Download CPI HF and upgrade as follows:
Upgrade to 5.1SP1: ./installer –require <location of 5.1SP1 CPI HF> -nostart
Upgrade to 5.1SP1RP4: ./installrp -require <location of 5.1SP1RP4 CPI HF> -nostart
Since drive geometry can vary, the exact location of corruption can also vary from one drive to another.
cds_largelun_verify.sh (a diagnostic tool) script will help determine if any VxVM CDS disk is affected by this issue and if it is, then this tool tells an exact location of the possible data corruption. This tool will also display those specific data blocks for the user to determine if the data corruption is because of the VxVM commands writing the backup label.

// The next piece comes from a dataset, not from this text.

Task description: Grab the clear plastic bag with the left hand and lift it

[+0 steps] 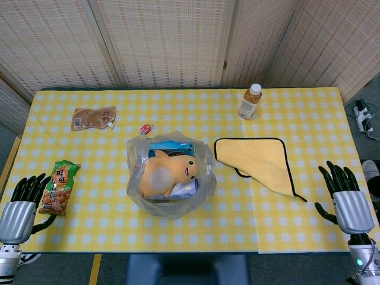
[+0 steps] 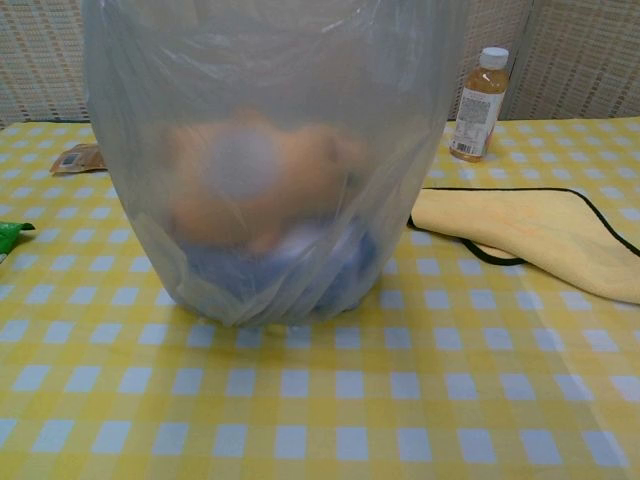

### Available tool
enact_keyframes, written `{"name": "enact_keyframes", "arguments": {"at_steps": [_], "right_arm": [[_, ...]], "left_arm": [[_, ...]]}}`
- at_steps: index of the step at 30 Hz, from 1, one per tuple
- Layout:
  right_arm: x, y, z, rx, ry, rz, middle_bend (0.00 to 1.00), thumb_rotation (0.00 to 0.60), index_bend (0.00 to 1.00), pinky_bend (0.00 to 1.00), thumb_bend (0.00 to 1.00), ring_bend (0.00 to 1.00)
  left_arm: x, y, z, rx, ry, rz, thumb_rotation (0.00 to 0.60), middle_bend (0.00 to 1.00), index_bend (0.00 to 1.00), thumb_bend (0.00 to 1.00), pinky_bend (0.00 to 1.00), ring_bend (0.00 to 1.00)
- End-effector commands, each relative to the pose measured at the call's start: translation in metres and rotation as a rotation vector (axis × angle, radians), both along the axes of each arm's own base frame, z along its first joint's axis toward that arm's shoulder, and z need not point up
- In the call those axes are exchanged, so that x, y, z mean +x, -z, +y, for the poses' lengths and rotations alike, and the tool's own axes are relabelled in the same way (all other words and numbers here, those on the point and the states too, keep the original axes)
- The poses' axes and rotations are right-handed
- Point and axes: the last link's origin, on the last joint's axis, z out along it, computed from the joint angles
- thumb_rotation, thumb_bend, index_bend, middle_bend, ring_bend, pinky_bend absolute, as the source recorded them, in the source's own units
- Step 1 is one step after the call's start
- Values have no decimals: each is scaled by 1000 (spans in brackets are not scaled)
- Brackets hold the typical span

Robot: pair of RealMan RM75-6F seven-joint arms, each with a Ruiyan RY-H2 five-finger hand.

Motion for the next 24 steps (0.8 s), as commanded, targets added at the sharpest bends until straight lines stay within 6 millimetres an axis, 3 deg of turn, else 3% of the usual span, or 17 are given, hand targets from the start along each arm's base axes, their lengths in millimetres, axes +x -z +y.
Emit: {"name": "enact_keyframes", "arguments": {"at_steps": [1,7,14,19,24], "right_arm": [[0,-1,1,-2,0,-2,0,600,0,0,294,0],[0,-6,7,-14,-9,-11,0,600,0,0,294,0],[-2,-10,10,-27,-8,-19,0,600,0,0,293,0],[1,-4,10,1,-26,-15,0,600,0,0,293,0],[4,0,9,4,-46,1,0,600,0,0,294,0]], "left_arm": [[-1,2,1,-16,10,-9,600,77,58,253,41,24],[9,7,1,-55,66,-119,600,82,81,264,84,51],[26,-3,9,-283,131,-567,600,145,130,267,242,109],[44,-26,21,-557,132,-904,600,125,69,233,121,33],[67,-41,28,-745,215,-1188,600,57,39,190,84,2]]}}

The behavior of CDS disk initialization on AIX, SOLARIS, LINUX and HP-UX are as follows:
VxVM disk public region is determined from raw geometry in older version of VxVM releases. Raw geometry does not place any limits on disk size and hence VxVM disk public region can exceed more than 1 terabyte size for CDS disk of size greater than 1 terabyte.
VxVM disk public region size is always determined using the data obtained from the Solaris sparc/fdisk(x86) label in all the VxVM releases and not determined from raw geometry (SCSI mode sense) as it's been done on AIX. Solaris vtoc/fdisk label cannot support more than 1 terabyte and hence it is deduced that VxVM disk public region size will not exceed 1TB on CDS disk.

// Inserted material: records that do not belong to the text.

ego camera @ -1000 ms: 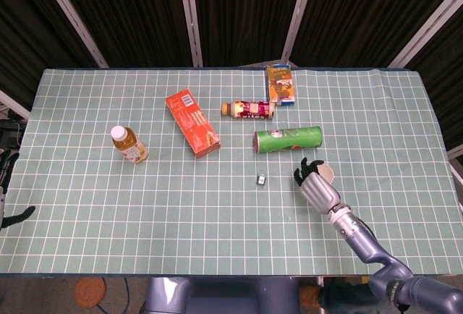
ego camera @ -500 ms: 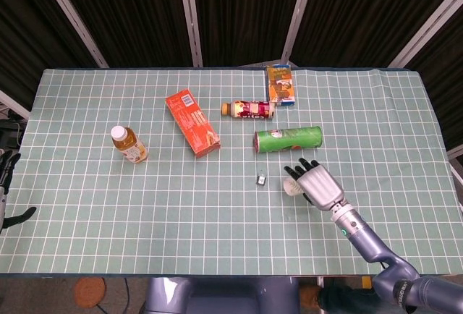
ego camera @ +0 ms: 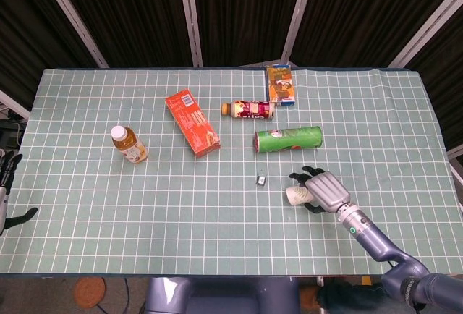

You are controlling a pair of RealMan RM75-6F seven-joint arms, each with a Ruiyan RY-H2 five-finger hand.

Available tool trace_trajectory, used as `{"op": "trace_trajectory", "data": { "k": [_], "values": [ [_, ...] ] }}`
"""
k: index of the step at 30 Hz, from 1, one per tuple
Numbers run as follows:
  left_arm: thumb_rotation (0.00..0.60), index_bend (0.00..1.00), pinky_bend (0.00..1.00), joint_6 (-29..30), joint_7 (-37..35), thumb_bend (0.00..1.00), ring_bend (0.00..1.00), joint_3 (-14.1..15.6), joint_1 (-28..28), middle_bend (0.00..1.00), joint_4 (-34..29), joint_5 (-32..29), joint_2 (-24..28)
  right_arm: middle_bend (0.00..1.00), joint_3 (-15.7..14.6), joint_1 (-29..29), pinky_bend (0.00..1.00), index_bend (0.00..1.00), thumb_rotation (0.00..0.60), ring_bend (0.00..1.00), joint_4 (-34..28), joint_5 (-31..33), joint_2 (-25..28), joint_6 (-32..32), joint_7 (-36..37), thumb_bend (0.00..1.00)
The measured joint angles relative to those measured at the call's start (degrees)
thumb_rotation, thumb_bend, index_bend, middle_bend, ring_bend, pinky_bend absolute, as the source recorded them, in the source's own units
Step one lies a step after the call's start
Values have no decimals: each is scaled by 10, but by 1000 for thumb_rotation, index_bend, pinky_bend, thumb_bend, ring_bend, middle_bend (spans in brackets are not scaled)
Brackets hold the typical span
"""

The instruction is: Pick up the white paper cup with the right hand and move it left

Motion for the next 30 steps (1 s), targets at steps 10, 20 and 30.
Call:
{"op": "trace_trajectory", "data": {
  "k": [10, 20, 30],
  "values": [
    [600, 0, 0, 0, 1, 0, 0, 2, 1, 0, -3, 4, 1, 0, -15, -1, 0, 31, 600, 0, -4, -19, 14, 15, -90, 93],
    [600, 0, 0, 6, -2, 0, 0, 2, 3, 0, -8, 8, 5, 0, -25, -21, 0, 29, 600, 0, -73, -50, 32, 65, -367, 52],
    [600, 0, 0, 3, -5, 0, 0, 2, 4, 0, -10, 4, 8, 0, -15, -31, 0, 30, 600, 0, -125, -14, 0, 50, -647, 55]
  ]
}}
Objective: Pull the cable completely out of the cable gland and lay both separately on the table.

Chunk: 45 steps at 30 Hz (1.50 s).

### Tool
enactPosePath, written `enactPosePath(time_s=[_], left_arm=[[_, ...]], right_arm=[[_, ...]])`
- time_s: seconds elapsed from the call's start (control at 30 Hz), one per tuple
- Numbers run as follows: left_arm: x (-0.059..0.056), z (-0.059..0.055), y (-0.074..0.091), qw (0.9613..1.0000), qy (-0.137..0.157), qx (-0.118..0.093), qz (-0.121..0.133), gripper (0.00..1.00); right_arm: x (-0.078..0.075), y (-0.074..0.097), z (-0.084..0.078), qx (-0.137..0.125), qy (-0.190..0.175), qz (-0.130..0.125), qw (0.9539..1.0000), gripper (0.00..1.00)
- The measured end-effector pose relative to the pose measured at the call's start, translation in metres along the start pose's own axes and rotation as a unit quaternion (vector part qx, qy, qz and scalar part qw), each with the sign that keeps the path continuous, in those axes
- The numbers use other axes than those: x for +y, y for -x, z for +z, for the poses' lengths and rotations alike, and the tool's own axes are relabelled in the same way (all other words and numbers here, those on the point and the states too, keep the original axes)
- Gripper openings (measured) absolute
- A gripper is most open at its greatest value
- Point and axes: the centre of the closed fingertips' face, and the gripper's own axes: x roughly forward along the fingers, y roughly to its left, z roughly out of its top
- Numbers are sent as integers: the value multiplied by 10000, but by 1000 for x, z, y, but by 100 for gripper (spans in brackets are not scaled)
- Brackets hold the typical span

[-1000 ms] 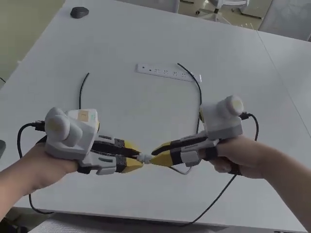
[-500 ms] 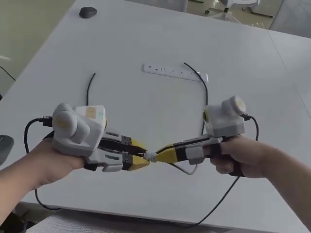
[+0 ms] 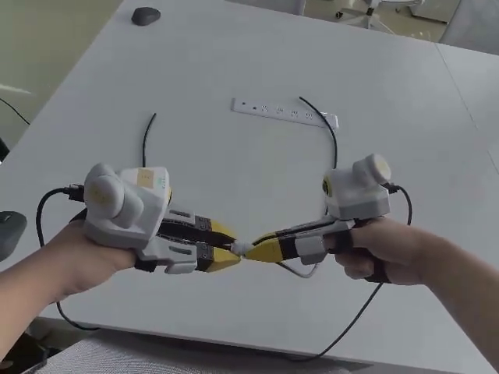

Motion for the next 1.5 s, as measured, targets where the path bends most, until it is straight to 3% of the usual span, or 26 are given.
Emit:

VxVM disk public region size is always determined using the data obtained from the existing Solaris vtoc/GPT label/MSDOS label. Linux allows creation of Solaris VTOC such that s2 size is up to 2 terabyte.
GPT label does not place any size limits and hence VxVM disk public region can exceed 1 terabyte on CDS disks on Linux platform.
VxVM disk public region is determined from raw geometry in older version of VxVM releases. Raw geometry does not place any limits on disk size and hence VxVM disk public region can exceed 1 terabyte size for CDS disk of size greater than 1 terabyte.